→ Exercise aim
Once the line containing "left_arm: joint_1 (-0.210" is found in the entries below, restate it and each following line word for word, stopping after the line containing "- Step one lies".

* * * * * * *

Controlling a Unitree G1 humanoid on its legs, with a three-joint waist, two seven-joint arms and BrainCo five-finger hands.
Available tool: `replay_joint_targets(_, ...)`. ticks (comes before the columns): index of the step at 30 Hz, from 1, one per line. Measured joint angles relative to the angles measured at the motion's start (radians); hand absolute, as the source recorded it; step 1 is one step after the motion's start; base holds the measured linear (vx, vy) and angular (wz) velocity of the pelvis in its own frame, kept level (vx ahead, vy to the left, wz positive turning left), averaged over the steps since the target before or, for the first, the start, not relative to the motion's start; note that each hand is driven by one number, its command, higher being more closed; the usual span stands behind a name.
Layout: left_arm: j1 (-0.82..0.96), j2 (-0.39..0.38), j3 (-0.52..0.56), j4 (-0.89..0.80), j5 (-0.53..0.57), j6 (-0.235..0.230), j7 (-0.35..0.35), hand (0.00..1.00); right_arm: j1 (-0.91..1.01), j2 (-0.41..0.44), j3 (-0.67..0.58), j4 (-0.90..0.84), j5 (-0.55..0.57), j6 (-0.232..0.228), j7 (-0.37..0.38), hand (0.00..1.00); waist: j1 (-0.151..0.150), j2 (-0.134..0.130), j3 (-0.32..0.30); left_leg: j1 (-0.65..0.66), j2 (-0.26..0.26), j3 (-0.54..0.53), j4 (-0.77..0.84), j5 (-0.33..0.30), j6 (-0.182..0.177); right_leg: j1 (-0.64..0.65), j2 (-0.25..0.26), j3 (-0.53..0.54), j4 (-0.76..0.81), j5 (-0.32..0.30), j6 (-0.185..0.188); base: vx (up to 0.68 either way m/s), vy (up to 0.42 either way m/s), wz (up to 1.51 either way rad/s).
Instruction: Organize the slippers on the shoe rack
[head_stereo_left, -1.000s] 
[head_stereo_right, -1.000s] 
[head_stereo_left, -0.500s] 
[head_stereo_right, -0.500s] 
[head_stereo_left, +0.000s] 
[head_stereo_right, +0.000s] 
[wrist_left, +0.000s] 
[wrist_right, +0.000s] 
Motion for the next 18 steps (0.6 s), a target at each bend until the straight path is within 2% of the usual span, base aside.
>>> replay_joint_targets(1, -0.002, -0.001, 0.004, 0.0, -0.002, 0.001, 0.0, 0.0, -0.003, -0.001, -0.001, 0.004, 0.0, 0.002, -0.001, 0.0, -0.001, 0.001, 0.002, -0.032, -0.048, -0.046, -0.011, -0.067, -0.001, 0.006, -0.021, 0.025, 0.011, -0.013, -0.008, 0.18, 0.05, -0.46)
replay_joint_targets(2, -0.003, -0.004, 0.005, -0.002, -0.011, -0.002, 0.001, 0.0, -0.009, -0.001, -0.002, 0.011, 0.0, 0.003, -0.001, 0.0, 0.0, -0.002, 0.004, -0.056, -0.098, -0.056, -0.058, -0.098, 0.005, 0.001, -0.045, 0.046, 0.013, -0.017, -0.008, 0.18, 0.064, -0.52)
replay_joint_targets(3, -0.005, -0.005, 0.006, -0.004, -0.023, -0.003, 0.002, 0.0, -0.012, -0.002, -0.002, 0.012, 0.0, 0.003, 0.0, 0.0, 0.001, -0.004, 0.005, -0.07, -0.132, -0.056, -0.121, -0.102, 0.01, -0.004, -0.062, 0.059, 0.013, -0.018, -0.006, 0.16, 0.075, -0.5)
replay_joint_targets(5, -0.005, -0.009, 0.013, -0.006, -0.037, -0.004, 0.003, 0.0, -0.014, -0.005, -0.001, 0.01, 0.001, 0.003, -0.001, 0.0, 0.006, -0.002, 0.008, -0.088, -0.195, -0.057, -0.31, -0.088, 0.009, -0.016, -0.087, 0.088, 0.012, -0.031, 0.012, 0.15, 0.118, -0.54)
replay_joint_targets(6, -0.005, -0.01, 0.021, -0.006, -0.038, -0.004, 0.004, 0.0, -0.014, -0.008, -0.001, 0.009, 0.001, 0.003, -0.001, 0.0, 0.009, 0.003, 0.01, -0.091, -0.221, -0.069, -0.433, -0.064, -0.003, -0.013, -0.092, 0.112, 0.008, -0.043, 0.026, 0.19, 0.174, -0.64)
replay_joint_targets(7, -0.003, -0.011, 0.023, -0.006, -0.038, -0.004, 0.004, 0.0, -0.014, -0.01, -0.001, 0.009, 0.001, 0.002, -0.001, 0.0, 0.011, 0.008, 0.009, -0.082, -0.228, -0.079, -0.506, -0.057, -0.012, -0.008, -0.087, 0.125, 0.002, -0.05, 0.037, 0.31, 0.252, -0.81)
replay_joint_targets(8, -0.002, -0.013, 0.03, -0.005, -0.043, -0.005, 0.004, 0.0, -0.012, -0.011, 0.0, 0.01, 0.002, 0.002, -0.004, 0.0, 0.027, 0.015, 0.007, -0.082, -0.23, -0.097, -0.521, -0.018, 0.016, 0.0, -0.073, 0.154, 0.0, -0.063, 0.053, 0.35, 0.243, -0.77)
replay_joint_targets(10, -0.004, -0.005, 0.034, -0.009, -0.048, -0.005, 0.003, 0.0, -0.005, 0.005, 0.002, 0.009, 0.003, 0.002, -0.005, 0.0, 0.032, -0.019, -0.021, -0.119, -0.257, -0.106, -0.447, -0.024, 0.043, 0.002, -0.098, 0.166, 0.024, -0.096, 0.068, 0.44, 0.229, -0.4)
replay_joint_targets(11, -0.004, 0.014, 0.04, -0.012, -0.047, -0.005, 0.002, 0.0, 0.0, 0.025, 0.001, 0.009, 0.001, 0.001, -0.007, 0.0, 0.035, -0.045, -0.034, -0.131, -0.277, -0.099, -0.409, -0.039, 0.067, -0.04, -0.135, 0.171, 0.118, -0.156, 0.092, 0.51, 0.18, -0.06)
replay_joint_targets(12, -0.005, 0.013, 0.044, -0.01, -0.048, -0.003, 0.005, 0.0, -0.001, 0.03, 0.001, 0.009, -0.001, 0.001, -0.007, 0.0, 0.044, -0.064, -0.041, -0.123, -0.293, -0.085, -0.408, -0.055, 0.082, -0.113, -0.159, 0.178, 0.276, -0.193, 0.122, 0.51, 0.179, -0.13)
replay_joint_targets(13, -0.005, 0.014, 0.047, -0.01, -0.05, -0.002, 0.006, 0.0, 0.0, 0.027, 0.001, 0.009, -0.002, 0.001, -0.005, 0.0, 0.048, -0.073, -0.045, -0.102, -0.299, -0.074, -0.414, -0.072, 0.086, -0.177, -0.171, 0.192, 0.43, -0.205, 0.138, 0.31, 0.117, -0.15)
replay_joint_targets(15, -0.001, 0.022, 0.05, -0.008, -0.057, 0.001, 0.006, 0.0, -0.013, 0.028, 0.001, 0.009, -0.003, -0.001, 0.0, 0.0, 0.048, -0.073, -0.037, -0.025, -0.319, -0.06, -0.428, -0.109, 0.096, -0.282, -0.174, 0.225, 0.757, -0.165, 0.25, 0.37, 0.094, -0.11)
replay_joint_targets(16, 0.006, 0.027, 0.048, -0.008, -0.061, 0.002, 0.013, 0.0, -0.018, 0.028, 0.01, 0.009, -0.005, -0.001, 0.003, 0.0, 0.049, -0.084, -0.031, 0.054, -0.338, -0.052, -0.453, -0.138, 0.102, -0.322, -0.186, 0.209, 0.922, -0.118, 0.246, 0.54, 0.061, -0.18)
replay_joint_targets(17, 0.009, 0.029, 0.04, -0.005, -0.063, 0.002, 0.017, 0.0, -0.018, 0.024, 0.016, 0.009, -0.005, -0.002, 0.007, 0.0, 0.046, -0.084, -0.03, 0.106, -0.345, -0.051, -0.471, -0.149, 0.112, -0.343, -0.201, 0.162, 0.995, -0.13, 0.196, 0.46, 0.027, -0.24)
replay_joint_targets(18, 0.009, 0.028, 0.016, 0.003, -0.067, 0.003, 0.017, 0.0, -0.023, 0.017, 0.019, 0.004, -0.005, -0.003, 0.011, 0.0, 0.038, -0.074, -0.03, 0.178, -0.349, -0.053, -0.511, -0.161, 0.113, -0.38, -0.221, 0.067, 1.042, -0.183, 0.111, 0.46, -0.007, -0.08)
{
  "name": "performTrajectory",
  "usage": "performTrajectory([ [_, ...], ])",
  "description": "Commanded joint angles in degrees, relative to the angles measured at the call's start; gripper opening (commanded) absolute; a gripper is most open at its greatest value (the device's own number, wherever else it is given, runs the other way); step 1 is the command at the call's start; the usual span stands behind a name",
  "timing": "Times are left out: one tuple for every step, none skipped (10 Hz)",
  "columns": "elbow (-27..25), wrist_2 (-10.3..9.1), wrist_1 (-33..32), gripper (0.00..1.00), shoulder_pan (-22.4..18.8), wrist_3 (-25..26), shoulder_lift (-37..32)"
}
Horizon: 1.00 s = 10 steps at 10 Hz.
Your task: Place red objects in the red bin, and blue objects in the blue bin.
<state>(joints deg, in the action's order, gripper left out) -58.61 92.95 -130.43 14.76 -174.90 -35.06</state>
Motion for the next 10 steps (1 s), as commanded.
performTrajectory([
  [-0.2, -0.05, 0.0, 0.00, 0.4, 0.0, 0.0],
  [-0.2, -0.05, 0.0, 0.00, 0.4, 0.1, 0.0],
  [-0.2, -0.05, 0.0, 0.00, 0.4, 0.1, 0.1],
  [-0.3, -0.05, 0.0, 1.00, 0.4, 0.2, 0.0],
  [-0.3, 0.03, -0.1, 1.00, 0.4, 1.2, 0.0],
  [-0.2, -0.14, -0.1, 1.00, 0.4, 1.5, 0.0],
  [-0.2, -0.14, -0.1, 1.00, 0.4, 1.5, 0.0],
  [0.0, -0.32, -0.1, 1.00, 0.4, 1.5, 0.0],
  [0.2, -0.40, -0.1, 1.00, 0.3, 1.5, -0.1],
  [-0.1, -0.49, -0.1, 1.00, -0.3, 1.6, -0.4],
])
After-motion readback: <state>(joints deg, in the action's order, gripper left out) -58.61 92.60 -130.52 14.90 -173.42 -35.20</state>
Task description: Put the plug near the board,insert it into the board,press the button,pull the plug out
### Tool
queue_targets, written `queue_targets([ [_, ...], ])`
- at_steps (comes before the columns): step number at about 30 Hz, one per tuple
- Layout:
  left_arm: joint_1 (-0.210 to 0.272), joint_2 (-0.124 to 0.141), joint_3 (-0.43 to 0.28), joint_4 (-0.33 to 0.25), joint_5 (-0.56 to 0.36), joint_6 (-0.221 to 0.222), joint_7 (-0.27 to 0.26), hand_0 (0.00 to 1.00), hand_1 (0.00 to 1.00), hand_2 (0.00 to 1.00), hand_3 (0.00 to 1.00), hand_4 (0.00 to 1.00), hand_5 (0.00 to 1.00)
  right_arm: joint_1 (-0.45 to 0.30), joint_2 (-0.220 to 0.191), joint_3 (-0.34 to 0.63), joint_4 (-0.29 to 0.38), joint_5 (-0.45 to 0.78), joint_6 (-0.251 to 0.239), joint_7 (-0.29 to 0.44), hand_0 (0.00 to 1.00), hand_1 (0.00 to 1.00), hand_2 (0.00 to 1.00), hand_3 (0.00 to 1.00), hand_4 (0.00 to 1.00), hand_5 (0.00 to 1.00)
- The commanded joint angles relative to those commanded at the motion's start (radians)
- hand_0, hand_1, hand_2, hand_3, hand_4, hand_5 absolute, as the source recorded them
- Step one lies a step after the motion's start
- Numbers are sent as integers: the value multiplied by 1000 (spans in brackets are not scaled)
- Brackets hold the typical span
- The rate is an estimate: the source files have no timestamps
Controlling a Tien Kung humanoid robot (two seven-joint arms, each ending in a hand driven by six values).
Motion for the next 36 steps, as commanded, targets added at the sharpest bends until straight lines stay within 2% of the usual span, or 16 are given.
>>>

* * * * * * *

→ Written answer
  left_arm: joint_1 (-0.210 to 0.272), joint_2 (-0.124 to 0.141), joint_3 (-0.43 to 0.28), joint_4 (-0.33 to 0.25), joint_5 (-0.56 to 0.36), joint_6 (-0.221 to 0.222), joint_7 (-0.27 to 0.26), hand_0 (0.00 to 1.00), hand_1 (0.00 to 1.00), hand_2 (0.00 to 1.00), hand_3 (0.00 to 1.00), hand_4 (0.00 to 1.00), hand_5 (0.00 to 1.00)
  right_arm: joint_1 (-0.45 to 0.30), joint_2 (-0.220 to 0.191), joint_3 (-0.34 to 0.63), joint_4 (-0.29 to 0.38), joint_5 (-0.45 to 0.78), joint_6 (-0.251 to 0.239), joint_7 (-0.29 to 0.44), hand_0 (0.00 to 1.00), hand_1 (0.00 to 1.00), hand_2 (0.00 to 1.00), hand_3 (0.00 to 1.00), hand_4 (0.00 to 1.00), hand_5 (0.00 to 1.00)
- The commanded joint angles relative to those commanded at the motion's start (radians)
- hand_0, hand_1, hand_2, hand_3, hand_4, hand_5 absolute, as the source recorded them
- Step one lies a step after the motion's start

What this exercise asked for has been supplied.